Ela estava realmente casada, quer dizer, por um momento eu idealizei na minha cabeça que ela poderia estar sozinha e que o bebê havia sido um "acidente" assim como foi a Malu... Respirei fundo e olhei a hora no celular, estava muito cansada. Fiquei algum tempo sozinha na recepção, até que a médica apareceu com o exame laudado.
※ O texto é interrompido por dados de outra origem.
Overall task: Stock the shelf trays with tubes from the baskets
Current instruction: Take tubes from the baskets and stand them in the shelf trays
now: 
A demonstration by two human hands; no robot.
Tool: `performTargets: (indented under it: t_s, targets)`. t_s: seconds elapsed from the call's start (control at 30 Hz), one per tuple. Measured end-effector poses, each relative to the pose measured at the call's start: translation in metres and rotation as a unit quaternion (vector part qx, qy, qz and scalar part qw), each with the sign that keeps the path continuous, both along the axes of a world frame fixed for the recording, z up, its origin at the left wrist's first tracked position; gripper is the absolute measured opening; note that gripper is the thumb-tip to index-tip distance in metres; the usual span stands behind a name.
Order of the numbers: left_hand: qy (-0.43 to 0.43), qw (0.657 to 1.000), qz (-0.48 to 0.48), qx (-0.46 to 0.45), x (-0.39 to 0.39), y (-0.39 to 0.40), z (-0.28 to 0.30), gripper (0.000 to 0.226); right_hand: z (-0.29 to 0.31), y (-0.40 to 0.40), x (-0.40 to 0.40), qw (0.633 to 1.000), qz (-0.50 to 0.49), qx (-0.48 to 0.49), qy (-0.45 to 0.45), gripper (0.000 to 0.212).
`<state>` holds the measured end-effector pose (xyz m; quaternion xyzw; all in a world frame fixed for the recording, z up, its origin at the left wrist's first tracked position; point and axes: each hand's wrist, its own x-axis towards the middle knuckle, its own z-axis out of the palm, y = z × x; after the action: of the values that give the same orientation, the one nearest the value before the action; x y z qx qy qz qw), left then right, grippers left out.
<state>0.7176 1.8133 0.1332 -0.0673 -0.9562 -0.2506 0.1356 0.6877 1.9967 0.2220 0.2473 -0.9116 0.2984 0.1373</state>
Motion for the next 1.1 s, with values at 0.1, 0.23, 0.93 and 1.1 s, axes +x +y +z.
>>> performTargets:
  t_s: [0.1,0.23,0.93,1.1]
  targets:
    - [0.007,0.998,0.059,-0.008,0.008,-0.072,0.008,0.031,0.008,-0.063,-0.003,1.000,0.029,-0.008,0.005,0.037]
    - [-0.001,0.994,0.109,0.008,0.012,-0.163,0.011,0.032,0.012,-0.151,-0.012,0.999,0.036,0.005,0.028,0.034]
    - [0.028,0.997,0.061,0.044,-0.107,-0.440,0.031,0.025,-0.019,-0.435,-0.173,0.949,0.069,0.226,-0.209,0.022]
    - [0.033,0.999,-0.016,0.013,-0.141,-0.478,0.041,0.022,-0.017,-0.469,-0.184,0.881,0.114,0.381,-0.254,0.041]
Ela se dirigiu a mim e falou:

- Onde está a sua amiga?

- Foi ligar para o pai do bebê...

- Bom, eu já laudei o exame, acredito que se acompanhar de perto a bebê fica bem... Mas vai precisar operar, você viu aquela divisão, vai comprometer o fluxo.

- Sim, eu vou começar a me instrumentalizar para intervir, Obrigada! - apertei a mão da médica.

- Se precisar de algo, pode me chamar, estou inclusive acostumada a ver algumas situações parecidas.

- Muito obrigada... - A médica sorriu passando confiança e virou-se para ir embora, eu a chamei: - Dra.?!

- Pois não.

- É uma menina?

- É sim. - ela respondeu e se despediu mais uma vez. Sorri imediatamente, fiquei parada pensativa, demorou alguns poucos minutos e Vitória apareceu.